Sub-title: Paper, pixels and the lasting impression of books
What a great read! The author takes us through the publication process of a new book of her short stories with a letterpress printer, interwoven with the history of paper, print, ink and books. I must have used over a dozen sticky notes to mark comments I wanted to re-visit. Just going to record them here and go buy the book on Amazon!
[On reading from paper vs screen] "Touching the thickness of paper and turning it leaves a kind of fingerprint in the mind, a marker of what has been read." p.36
What's a wayzgoose? [The printer explains] "the proprietor of the print shop would throw a going-away goose dinner [for apprentice going out on his own]. After a while, any party for the printers at a print shop or a newspaper was called a wayzgoose." [One is held in April in Grimsby, Ontario].
"One of the most common ligatures, the ampersand (&), was originally made by joining "e" and "t" which spelled "et" Latin for "and."."
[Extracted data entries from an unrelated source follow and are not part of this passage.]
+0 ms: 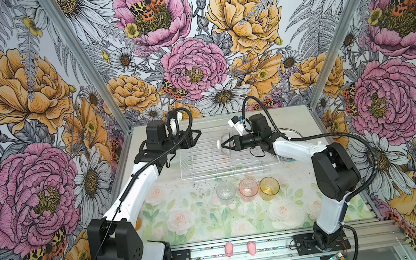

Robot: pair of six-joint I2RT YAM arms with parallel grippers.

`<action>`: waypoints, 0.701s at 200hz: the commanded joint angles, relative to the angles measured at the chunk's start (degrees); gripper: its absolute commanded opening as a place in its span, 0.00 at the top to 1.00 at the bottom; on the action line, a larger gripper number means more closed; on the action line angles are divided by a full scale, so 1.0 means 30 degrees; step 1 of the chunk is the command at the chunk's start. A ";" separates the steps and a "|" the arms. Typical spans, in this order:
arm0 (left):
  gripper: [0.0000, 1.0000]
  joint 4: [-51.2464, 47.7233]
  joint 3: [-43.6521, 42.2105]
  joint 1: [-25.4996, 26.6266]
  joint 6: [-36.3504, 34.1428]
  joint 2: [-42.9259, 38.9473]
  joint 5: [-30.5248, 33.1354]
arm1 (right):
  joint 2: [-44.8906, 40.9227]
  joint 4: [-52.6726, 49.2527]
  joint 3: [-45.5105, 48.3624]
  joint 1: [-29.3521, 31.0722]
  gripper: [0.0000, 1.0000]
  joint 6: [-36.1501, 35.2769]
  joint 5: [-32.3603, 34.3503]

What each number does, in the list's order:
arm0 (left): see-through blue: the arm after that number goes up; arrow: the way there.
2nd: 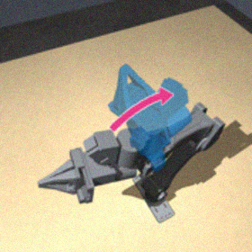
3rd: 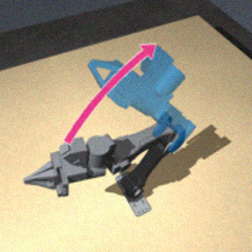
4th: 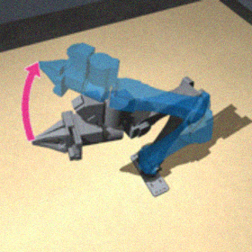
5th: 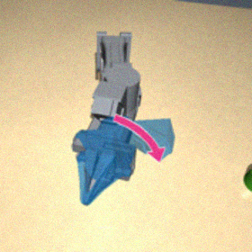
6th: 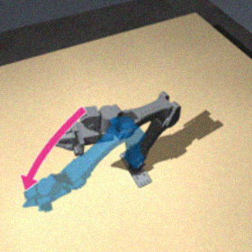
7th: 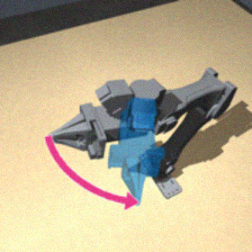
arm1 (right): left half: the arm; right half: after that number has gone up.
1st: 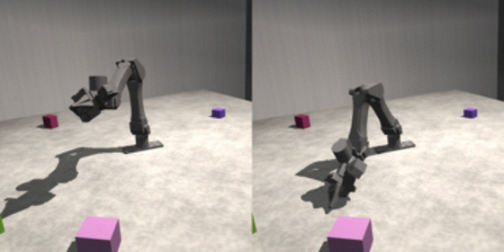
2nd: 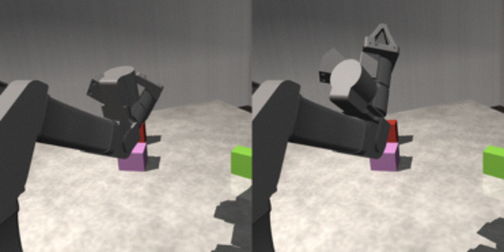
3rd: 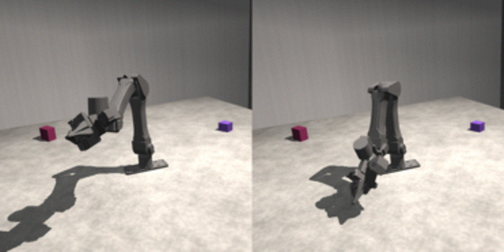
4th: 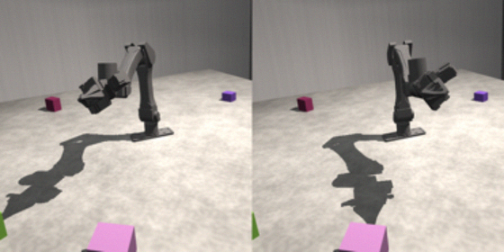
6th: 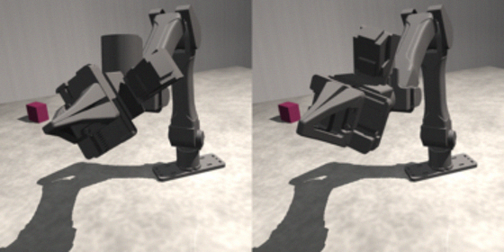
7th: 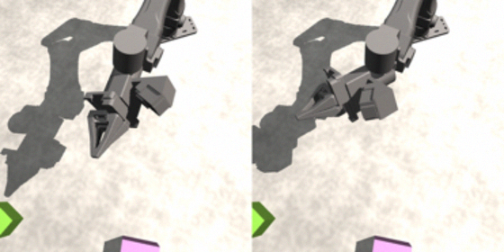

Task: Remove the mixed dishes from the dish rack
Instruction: 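Open left gripper off the bowl foot and withdraw while right gripper holds bowl, then carry the striped bowl with right gripper toward the table nearer the robot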

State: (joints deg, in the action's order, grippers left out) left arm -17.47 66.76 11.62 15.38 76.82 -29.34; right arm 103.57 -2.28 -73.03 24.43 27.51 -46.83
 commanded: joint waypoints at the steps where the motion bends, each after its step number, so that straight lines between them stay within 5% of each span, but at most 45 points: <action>1: 0.38 -0.1850 -0.1201 -0.0523 -0.0753 -0.1475 0.1446 | -0.1631 -0.1697 -0.0878 0.0384 1.00 -0.1977 0.1738; 71: 0.35 -0.4761 -0.3573 -0.2951 -0.1239 -0.5749 0.2445 | -0.4586 -0.7398 -0.2069 0.3079 1.00 -0.5021 0.7408; 140: 0.33 -0.5499 -0.3975 -0.3892 -0.1716 -0.6140 0.1628 | -0.4967 -1.3204 -0.4529 0.8502 1.00 -0.7368 1.4027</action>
State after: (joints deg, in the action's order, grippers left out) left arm -32.56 55.68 1.15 11.81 58.35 -23.38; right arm 90.21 -35.24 -82.83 44.62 9.96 -14.83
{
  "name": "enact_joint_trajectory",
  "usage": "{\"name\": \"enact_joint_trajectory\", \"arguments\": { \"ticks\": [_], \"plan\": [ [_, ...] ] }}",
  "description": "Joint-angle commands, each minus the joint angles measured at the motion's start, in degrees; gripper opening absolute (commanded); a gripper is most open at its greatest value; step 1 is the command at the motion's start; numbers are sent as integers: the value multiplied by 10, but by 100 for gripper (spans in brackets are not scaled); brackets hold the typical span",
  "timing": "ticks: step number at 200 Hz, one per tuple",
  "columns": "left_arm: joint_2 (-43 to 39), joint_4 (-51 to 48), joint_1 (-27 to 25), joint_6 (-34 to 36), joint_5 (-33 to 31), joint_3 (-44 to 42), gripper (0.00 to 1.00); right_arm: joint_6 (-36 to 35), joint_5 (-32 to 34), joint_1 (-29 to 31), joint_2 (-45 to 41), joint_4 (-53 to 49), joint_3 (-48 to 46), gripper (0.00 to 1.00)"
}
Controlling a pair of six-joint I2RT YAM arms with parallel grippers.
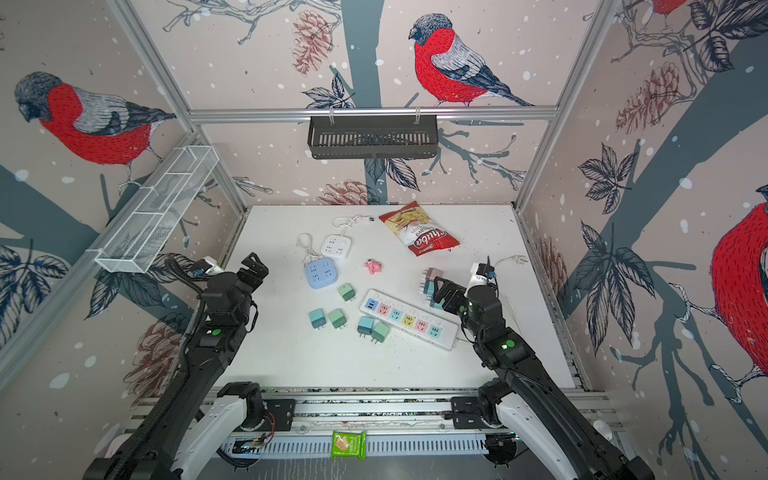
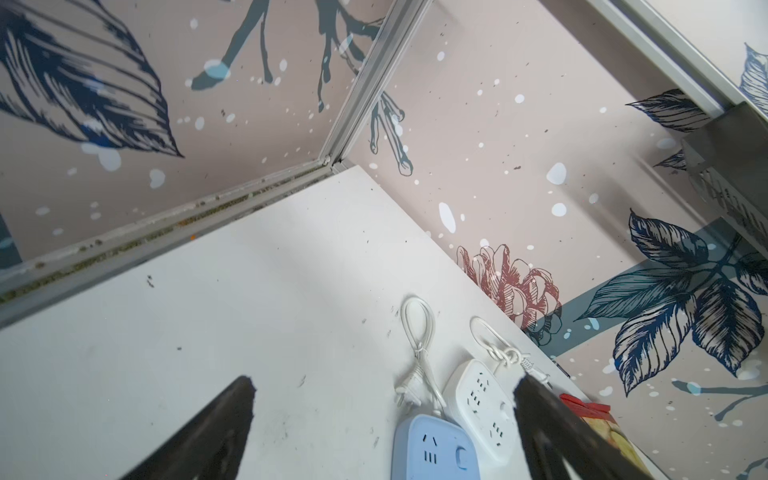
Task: Insert the plug
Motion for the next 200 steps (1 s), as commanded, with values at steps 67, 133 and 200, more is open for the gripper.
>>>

[A good Scrabble word] Then he inserts a small key into the quoin a word I've used often in Scrabble although I didn't know it meant "corner", from the French "coin".
[Discussion of using blood as an ink] "The Scottish Convenanters signed their call for a Presbyterian Scotland in their own blood, wearing red neckerchiefs as their insignia (the genesis of the term redneck, which originally meant a Scottish dissenter)."
[First paperback] "David Smyth patented his book sewing machine in 1879. Perfect binding - gluing instead of stitching - was invented twenty years later, but it was rarely used until 1931, when Germany's Albatross Books introduced the first paperback."
On page 298 there is a whole list of futuristic ideas for enjoying books; from a service that tracks what you read and organizes those reads in different ways to one that maps all the locations you've read about in books. Yes, yes!
There's even a candle that smells like a book on Amazon (p.327)!
In the end, there is a party to celebrate the publication of her book of short stories with all the people that were involved in its creation.
A wonderful read, highly recommended!